It is hard to believe but 2014 is coming to a close soon. Compared to other Decembers this seems like a relatively quiet time. I remember 1999 and wondering if the world was going to crash because of Y2K. And then of course there is always the SGR and the expiration of the therapy cap exception process to deal with—usually wondering on New Year’s Eve if there will be another “fix” and extension.
This year it seems like we get a reprieve—the therapy cap exception process does not expire until March 31st and it even appears that there will be funding for the federal budget. So let’s all relax and have a glass of champagne!!
But wait—2015 promises to bring continued challenges to us all. Will there be a permanent fix to the SGR—will the therapy cap extension process be extended? What will happen with the huge backlog of MMRs that have accumulated since the RAC pause in March of this year—will we be deuged with denials and appeals that will only add to the ALJ backlog? Will ICD-10 really be implemented?
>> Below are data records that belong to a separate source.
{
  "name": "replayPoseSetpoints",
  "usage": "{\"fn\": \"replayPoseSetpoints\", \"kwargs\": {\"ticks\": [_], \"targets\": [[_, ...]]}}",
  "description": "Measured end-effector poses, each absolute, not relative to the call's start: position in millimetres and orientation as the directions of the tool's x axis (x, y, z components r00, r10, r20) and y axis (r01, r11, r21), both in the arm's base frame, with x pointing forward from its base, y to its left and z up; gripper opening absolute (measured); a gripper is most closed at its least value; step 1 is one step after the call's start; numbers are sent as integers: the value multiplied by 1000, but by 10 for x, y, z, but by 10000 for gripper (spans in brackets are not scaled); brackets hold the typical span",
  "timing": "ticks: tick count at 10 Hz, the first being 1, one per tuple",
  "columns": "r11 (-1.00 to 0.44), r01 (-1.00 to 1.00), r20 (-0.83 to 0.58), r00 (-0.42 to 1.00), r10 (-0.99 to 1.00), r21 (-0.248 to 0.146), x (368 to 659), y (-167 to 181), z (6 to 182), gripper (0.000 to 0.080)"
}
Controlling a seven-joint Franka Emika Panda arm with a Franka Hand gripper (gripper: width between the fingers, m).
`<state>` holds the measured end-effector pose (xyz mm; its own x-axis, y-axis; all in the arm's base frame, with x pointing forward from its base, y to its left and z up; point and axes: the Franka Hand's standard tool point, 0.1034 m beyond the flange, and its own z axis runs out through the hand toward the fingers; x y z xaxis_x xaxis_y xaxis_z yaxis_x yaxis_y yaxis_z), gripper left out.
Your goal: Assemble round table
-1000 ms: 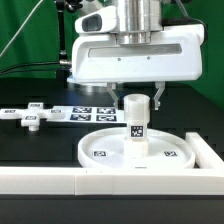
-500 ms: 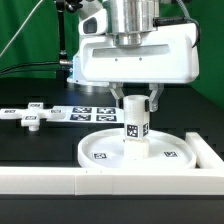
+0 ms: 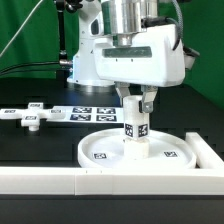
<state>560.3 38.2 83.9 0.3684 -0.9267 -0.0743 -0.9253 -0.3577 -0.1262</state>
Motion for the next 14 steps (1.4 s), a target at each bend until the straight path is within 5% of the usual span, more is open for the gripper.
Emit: {"fn": "replayPoseSetpoints", "kwargs": {"ticks": [5, 6, 7, 14], "targets": [[-179, -977, -128, 193, -973, -116, 5591, 461, 835, 414], [-217, -969, -123, 231, -965, -121, 5591, 462, 833, 581], [-222, -968, -123, 236, -964, -121, 5590, 462, 834, 628], [-701, -694, -49, 716, -697, -164, 5602, 447, 846, 649]]}}
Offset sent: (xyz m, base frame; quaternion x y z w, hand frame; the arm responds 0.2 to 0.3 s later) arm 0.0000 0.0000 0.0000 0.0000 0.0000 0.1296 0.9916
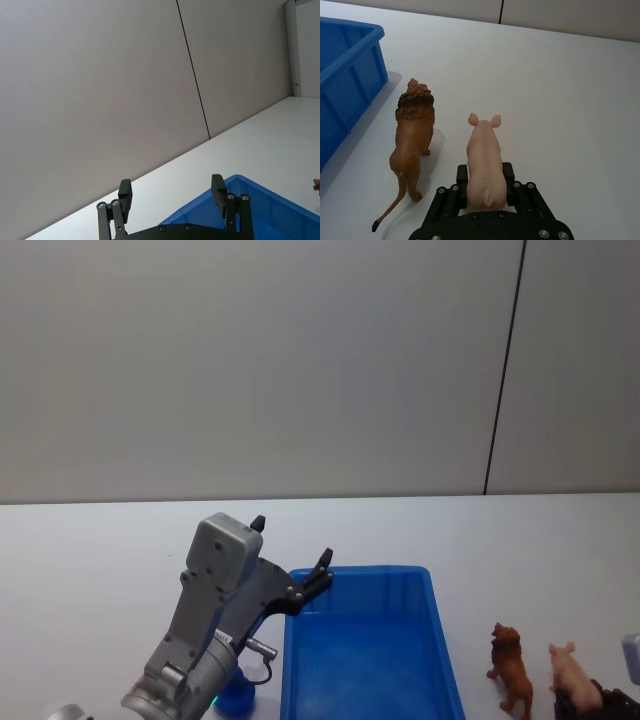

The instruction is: Pick up the two dolls from the table and place them into the box.

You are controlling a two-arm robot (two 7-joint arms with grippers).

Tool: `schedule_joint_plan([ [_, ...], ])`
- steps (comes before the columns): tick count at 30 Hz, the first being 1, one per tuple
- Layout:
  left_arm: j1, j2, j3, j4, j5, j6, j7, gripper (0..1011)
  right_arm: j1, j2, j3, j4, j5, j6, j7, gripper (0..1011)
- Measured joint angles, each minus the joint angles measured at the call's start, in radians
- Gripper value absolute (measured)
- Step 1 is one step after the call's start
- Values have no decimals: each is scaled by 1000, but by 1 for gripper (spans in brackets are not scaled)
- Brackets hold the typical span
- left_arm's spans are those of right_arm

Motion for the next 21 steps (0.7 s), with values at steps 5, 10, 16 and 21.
schedule_joint_plan([
  [5, 0, 0, 0, 0, 0, 0, 0, 1001, -3, -2, 2, -11, -2, -5, -10, 383],
  [10, 0, 0, 0, 0, 0, 0, 0, 1001, -9, -1, 8, -38, -5, -16, -24, 383],
  [16, 0, 0, 0, 0, 0, 0, 0, 1001, -12, 0, 14, -71, -8, -31, -29, 383],
  [21, 0, 0, 0, 0, 0, 0, 0, 1001, -10, 1, 16, -98, -10, -44, -8, 383],
])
Will we see continued crunches on care and outcomes as managed care organizations continue to pressure for length of stay and diversion of beneficiaries to home and community based services? Will there be more ACO penetration?
And we know work will begin on the value-based purchasing initiative for skilled nursing facilities tied to an all-cause hospital readmission rate. Work will also begin on the standardized assessment for post-acute care providers that will surely result in a new payment system for skilled nursing facilities.
So on second thought should we really relax and have that champagne? I say YES—absolutely!! In fact, let’s have two or three. And then, let’s get ready for the continued challenges and for a new year—let’s embrace what 2015 brings to us all!!